Supposedly used for just 3-4 times. 
Now won't start.
They just want it gone because plow service has been arranged.
A "savy" friend, tinkerer, whoever tried to start with fresh gas but I'm almost certain that this "expert" probably just dumped more gas into bad gas already in tank.
They have all paperwork including receipt.

How much is a fair offer?


----------



## tdipaul (Jul 11, 2015)

.

Its only 10 months old and if its still "like new" looking then anything under $300 is a steal.
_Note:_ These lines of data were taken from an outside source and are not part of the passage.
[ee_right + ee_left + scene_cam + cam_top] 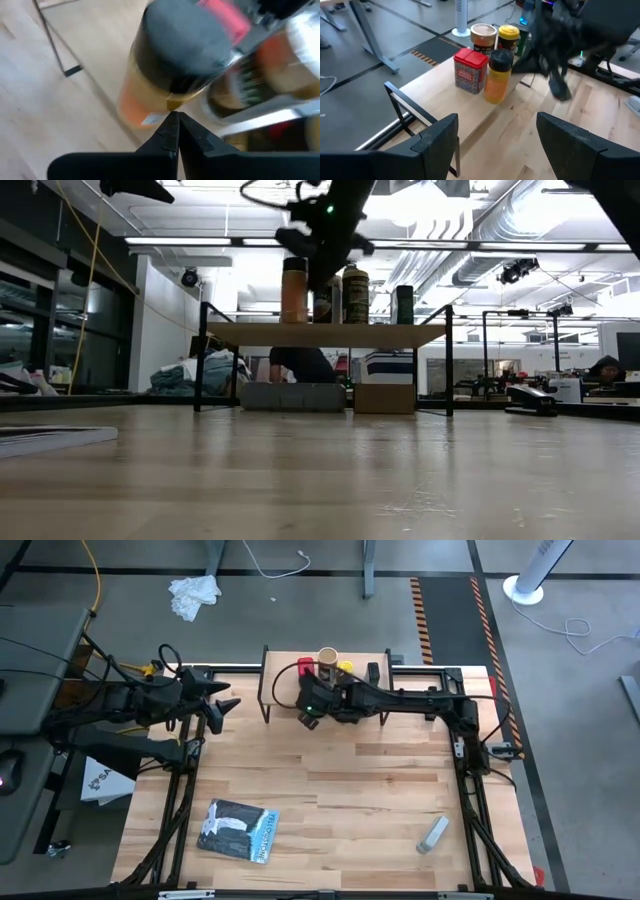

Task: Shelf spices
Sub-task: Put the black seasoning bottle on the shelf

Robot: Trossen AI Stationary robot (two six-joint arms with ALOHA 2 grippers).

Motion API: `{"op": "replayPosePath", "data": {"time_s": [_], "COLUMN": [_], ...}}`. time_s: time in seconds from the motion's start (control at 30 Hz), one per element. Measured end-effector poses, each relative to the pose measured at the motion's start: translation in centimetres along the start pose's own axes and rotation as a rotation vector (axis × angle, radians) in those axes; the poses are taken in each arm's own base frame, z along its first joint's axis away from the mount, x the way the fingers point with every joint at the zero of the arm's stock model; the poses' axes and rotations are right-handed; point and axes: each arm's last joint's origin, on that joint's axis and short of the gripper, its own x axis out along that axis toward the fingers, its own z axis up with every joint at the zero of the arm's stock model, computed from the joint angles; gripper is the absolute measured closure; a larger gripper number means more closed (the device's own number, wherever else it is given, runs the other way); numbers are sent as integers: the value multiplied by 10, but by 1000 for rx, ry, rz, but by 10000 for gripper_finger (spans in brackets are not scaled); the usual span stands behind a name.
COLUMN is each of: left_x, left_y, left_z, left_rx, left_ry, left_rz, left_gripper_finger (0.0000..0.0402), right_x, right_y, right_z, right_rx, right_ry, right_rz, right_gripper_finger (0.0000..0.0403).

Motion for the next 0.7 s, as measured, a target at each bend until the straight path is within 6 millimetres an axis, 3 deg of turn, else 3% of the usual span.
{"op": "replayPosePath", "data": {"time_s": [0.27,0.7], "left_x": [0,0], "left_y": [1,2], "left_z": [1,1], "left_rx": [-2,-2], "left_ry": [-14,-29], "left_rz": [29,64], "left_gripper_finger": [135,135], "right_x": [18,18], "right_y": [20,27], "right_z": [5,25], "right_rx": [73,110], "right_ry": [-74,-219], "right_rz": [89,234], "right_gripper_finger": [403,403]}}
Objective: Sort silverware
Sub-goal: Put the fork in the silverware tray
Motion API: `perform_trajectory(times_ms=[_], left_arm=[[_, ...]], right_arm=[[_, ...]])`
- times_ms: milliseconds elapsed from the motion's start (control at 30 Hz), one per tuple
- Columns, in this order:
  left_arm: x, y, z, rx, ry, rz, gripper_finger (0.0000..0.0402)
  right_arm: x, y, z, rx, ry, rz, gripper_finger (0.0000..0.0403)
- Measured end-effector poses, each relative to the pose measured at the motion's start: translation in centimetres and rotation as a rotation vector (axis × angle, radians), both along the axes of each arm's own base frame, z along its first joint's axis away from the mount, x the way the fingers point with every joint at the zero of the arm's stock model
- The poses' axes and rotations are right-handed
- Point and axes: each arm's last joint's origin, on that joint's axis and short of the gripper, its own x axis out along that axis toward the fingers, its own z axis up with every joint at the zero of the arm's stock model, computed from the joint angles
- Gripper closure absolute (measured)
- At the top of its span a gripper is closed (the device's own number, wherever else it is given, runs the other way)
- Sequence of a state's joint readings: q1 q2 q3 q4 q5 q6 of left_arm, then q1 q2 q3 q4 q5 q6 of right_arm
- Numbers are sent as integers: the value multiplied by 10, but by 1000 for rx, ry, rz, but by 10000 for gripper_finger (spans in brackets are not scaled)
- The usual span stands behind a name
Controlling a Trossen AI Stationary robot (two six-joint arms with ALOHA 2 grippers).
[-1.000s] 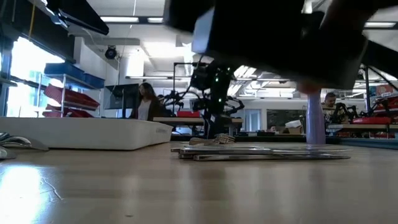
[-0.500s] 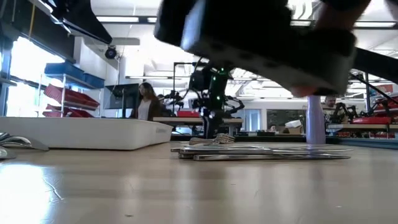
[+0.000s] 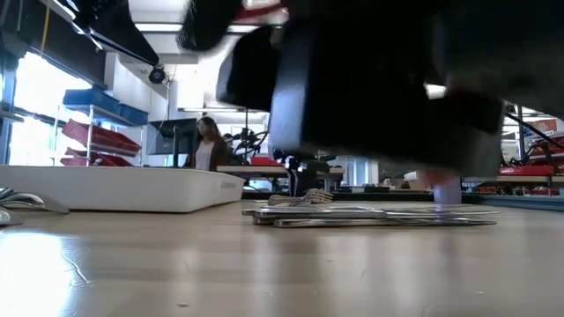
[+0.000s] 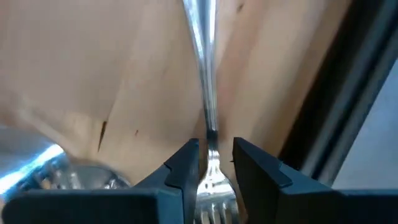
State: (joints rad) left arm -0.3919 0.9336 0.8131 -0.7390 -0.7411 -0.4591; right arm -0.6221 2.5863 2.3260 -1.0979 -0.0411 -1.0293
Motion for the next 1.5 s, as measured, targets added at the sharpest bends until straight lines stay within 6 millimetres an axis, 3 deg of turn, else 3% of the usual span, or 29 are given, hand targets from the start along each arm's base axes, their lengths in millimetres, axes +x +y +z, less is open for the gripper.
perform_trajectory(times_ms=[200,367,567,633,833,1033,1167,1333,1500], left_arm=[[0,0,0,0,0,0,344],[0,0,0,0,-2,0,344],[0,0,0,-1,1,-3,344],[0,-1,0,-18,7,-18,344],[0,-2,-1,-44,25,-54,344],[-3,-2,1,-68,32,-96,344],[-7,-1,4,-77,15,-99,344],[-10,0,6,-86,-1,-96,344],[-10,0,6,-87,2,-94,344]], right_arm=[[-3,-4,-3,22,-2,16,332],[0,-4,-3,-46,13,37,395],[8,9,2,-138,73,69,402],[12,17,11,-151,66,83,403],[28,57,73,-245,-49,219,403],[52,117,99,-333,-99,532,402],[68,149,103,-382,-151,642,402],[78,164,105,-364,-240,689,402],[73,148,105,-293,-276,546,403]])
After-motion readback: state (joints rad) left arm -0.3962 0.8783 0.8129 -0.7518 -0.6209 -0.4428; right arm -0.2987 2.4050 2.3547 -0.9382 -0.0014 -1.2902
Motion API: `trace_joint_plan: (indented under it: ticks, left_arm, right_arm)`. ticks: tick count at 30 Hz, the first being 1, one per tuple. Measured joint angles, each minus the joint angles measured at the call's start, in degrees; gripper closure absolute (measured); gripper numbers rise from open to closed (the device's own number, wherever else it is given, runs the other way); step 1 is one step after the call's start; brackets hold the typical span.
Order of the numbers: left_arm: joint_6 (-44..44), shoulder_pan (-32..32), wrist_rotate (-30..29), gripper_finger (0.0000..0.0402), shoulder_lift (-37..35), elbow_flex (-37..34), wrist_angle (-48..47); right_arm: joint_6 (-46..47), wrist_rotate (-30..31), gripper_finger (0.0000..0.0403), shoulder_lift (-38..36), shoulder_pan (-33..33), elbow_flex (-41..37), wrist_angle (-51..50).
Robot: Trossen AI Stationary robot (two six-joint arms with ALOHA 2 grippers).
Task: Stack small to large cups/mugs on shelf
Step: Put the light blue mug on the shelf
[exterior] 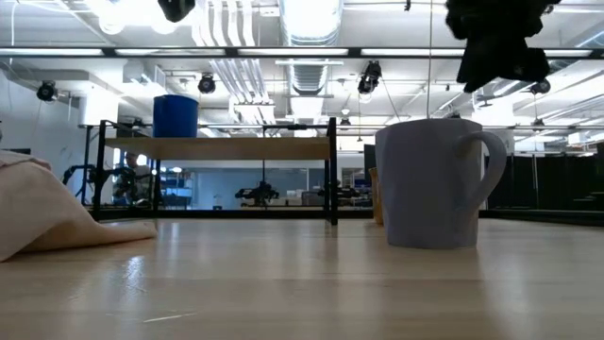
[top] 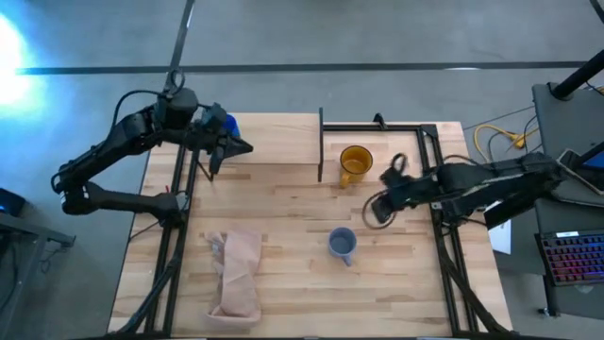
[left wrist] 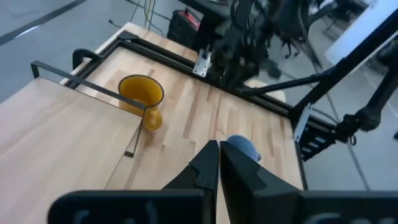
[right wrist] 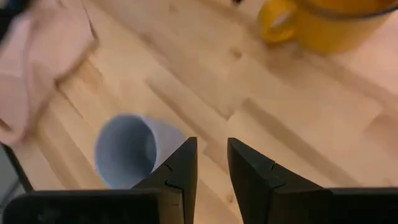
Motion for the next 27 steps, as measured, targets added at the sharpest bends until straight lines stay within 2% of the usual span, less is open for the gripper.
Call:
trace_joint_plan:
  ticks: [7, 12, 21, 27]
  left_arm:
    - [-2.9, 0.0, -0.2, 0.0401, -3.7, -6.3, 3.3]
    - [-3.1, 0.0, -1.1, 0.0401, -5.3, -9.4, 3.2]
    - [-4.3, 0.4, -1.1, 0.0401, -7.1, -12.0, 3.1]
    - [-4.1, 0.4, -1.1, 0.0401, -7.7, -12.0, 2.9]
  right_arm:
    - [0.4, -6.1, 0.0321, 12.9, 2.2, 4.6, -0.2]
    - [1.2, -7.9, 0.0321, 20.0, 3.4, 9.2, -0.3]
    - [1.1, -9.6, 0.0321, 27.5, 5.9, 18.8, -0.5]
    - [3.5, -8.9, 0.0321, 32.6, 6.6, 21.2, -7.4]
Under $500 if running

Check the augers because they can get pretty banged up if they hit a curb or paver stone. 


Post pics if you get it!
.


----------



## Zavie (Sep 23, 2014)

Thanks, that's about the values I had in mind. I'm going to see about going over and looking at it this weekend. If it looks as good as she describes I plan on removing all the old gas, replacing plug and using fresh non-ethanol gas and starting it right up!


----------



## paulm12 (May 22, 2015)

I really want to find a nice used one of those, seems like it could be ideal for my area. Let us know how it goes.


----------



## Zavie (Sep 23, 2014)

paulm12 said:


> I really want to find a nice used one of those, seems like it could be ideal for my area. Let us know how it goes.


Will do. This whole thing came up over a discussion over their, (my co-worker) JD X300 lawn tractor breaking deck belts. When I gave her my opinion on the belt issue then one thing led to another.


----------